EXERCISE INSTRUCTIONS — Please write out, exactly as given, every line of the entries below up to and including the line with "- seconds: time".

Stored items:
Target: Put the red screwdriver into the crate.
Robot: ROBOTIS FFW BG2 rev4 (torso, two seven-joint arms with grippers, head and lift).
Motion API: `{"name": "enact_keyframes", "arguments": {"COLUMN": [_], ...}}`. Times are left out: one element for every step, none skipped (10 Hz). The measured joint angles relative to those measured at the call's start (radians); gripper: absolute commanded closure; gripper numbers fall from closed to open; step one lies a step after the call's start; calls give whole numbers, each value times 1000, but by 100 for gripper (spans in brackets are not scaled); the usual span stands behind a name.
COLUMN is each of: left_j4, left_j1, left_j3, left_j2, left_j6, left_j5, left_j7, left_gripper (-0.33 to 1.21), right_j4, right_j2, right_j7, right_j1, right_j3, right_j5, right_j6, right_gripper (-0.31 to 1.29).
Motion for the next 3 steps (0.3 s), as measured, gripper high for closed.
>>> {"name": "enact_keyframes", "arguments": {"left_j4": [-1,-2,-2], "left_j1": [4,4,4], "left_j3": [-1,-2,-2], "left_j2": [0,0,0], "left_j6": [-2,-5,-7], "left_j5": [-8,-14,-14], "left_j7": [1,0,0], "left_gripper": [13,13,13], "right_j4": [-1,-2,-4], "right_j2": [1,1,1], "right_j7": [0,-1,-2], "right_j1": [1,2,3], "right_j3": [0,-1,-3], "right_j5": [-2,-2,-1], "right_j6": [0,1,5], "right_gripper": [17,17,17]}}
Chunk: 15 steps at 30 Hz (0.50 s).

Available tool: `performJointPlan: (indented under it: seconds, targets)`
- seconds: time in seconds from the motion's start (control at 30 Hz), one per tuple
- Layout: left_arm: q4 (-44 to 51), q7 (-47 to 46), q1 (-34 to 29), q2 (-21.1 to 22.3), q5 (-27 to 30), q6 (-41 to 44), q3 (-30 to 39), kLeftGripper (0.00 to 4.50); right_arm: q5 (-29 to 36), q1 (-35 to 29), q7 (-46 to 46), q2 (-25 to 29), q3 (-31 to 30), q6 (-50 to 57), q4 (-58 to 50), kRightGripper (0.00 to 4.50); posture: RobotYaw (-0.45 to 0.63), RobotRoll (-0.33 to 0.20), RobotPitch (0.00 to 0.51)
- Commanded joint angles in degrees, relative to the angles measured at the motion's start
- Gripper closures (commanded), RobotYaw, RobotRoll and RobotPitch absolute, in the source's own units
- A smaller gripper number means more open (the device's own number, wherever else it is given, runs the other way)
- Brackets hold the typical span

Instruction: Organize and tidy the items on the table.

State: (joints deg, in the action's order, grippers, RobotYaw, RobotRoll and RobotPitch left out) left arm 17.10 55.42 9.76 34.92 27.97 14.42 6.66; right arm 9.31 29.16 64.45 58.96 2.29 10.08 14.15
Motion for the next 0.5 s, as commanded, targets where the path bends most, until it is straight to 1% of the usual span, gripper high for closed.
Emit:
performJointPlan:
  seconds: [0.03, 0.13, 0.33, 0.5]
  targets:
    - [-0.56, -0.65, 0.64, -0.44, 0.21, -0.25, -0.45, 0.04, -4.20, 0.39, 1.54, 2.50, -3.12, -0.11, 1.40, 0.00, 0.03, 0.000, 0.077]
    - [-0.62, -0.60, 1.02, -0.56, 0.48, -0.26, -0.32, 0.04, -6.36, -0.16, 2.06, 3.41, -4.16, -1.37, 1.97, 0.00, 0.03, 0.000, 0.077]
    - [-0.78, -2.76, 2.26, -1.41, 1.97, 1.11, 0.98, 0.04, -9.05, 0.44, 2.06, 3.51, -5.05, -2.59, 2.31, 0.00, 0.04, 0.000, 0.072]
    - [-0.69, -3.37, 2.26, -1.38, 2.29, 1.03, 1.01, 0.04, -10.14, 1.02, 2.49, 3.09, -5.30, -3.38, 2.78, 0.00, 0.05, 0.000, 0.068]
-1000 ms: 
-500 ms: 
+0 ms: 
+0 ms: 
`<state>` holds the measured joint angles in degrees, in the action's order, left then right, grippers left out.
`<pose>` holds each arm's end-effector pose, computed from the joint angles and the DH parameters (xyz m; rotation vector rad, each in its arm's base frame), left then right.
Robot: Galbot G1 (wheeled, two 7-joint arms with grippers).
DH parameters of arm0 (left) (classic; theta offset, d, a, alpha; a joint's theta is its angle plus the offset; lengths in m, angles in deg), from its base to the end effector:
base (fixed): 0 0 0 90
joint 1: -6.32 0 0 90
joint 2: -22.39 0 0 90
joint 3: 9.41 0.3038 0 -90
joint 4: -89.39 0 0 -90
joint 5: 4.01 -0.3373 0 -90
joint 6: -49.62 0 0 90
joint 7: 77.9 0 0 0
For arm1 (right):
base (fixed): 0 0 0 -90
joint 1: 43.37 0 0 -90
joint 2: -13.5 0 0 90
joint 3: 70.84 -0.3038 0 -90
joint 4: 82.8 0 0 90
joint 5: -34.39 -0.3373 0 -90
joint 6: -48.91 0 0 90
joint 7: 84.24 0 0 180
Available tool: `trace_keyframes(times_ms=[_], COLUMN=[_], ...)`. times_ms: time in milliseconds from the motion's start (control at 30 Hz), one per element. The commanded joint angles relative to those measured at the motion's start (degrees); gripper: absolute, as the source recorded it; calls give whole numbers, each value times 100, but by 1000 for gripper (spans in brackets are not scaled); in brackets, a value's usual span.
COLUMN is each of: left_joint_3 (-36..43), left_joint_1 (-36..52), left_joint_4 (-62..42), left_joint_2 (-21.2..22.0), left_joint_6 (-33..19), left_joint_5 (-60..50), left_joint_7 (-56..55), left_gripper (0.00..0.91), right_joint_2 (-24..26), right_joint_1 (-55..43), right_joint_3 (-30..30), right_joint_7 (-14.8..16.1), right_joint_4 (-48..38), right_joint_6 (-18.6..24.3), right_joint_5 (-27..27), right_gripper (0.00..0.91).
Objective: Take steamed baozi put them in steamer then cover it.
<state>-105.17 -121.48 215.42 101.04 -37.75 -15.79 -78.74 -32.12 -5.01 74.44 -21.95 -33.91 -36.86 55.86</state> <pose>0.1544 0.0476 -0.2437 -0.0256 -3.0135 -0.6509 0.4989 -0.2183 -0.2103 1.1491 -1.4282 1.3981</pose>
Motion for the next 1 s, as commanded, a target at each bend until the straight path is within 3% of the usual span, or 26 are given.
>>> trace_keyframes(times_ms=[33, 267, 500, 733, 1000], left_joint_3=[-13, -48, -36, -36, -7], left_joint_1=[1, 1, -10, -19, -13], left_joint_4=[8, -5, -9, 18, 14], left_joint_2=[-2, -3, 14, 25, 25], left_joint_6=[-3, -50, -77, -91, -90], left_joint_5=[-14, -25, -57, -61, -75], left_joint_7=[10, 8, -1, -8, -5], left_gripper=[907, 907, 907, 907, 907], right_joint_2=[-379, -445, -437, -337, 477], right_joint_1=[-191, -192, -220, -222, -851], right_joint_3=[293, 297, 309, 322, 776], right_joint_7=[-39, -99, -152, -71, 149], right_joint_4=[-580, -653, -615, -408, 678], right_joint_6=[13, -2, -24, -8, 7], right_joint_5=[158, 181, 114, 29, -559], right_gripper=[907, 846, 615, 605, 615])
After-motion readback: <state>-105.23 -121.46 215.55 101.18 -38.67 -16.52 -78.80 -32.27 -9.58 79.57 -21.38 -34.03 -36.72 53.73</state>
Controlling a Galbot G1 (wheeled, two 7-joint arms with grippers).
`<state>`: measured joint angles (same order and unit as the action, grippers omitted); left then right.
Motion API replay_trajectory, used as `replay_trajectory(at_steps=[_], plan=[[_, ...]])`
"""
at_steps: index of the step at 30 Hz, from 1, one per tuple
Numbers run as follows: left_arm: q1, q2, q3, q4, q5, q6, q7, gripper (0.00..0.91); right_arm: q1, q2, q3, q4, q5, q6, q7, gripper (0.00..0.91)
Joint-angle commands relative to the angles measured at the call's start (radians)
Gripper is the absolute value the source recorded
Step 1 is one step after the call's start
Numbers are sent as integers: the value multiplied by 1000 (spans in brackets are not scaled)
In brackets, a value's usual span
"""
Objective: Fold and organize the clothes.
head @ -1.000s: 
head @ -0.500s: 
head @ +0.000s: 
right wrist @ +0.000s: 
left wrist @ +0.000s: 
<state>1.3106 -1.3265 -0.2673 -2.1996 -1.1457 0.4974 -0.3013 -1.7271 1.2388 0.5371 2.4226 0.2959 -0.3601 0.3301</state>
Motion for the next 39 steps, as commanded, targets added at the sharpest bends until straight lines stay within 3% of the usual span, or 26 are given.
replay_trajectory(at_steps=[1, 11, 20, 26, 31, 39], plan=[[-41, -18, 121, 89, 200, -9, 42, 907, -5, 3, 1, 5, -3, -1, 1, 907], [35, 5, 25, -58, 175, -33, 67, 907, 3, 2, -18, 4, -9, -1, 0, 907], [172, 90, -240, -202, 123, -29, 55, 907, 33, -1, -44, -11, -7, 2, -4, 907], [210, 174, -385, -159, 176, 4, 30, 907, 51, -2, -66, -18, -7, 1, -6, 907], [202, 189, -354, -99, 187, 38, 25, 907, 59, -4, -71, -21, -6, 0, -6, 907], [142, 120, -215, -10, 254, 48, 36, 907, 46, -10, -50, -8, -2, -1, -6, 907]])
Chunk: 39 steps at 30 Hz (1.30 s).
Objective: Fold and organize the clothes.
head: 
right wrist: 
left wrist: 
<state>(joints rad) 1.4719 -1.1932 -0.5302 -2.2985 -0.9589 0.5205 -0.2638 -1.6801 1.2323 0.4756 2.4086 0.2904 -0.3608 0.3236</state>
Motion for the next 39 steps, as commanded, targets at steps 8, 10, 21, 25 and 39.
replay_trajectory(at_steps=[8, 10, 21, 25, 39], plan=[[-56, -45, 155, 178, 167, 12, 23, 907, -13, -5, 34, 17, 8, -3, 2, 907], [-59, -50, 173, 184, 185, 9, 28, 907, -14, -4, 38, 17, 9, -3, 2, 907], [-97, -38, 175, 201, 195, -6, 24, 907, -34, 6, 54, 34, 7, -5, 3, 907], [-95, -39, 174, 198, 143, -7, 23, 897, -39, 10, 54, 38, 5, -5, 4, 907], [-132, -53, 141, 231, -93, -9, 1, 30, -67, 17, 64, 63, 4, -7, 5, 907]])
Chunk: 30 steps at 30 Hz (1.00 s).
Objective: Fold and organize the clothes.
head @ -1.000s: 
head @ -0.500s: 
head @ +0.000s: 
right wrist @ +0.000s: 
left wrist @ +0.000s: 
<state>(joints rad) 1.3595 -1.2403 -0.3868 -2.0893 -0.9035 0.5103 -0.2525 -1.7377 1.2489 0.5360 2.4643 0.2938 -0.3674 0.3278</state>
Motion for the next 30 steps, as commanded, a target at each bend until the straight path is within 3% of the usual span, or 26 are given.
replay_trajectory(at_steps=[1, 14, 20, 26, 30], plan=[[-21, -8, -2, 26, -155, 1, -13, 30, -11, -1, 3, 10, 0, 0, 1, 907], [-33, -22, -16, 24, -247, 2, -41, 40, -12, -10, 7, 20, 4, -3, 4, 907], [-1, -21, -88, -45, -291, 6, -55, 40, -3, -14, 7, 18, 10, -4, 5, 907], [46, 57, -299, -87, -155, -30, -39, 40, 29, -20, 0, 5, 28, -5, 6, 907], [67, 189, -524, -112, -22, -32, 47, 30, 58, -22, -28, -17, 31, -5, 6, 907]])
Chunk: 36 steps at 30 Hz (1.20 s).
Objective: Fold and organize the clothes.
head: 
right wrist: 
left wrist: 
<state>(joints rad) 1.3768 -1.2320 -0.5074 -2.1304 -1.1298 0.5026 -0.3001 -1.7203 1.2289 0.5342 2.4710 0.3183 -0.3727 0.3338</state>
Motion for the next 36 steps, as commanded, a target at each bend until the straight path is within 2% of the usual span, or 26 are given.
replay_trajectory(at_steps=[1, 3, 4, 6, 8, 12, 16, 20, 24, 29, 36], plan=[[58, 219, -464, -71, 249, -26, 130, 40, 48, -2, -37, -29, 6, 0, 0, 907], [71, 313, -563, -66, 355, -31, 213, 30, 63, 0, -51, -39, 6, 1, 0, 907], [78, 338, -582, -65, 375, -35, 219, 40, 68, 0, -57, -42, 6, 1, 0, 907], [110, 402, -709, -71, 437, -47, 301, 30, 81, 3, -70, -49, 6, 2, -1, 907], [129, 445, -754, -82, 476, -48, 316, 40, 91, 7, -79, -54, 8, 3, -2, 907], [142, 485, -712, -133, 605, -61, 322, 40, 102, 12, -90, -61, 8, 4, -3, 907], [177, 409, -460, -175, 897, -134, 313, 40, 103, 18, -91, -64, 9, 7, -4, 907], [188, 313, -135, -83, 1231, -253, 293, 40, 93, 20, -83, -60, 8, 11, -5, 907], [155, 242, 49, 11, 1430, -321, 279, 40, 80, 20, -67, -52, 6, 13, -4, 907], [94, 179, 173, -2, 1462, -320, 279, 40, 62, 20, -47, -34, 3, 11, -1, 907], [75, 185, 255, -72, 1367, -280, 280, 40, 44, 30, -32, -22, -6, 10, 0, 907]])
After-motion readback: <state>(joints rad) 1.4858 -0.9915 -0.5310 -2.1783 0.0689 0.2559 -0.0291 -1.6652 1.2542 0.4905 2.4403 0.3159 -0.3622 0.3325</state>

EXERCISE SOLUTION —
Target: Put the red screwdriver into the crate.
Robot: ROBOTIS FFW BG2 rev4 (torso, two seven-joint arms with grippers, head and lift).
Motion API: `{"name": "enact_keyframes", "arguments": {"COLUMN": [_], ...}}`. Times are left out: one element for every step, none skipped (10 Hz). The measured joint angles relative to those measured at the call's start (radians); gripper: absolute commanded closure; gripper numbers fall from closed to open; step one lies a step after the call's start; calls give whole numbers, each value times 1000, but by 100 for gripper (spans in brackets are not scaled); the usual span stands behind a name.
COLUMN is each of: left_j4, left_j1, left_j3, left_j2, left_j6, left_j5, left_j7, left_gripper (-0.33 to 1.21), right_j4, right_j2, right_j7, right_j1, right_j3, right_j5, right_j6, right_gripper (-0.31 to 1.29).
Motion for the next 3 steps (0.3 s), as measured, gripper high for closed.
>>> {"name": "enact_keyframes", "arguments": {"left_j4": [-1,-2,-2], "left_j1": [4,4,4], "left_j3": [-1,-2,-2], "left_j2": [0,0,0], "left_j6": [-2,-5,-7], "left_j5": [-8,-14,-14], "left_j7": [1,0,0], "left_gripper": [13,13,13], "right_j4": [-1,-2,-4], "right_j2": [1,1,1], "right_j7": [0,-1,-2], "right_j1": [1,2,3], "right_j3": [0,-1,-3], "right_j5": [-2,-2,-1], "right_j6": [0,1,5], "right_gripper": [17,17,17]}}
Chunk: 15 steps at 30 Hz (0.50 s).

Available tool: `performJointPlan: (indented under it: seconds, targets)`
- seconds: time in seconds from the motion's start (control at 30 Hz), one per tuple

With that, the answer is complete.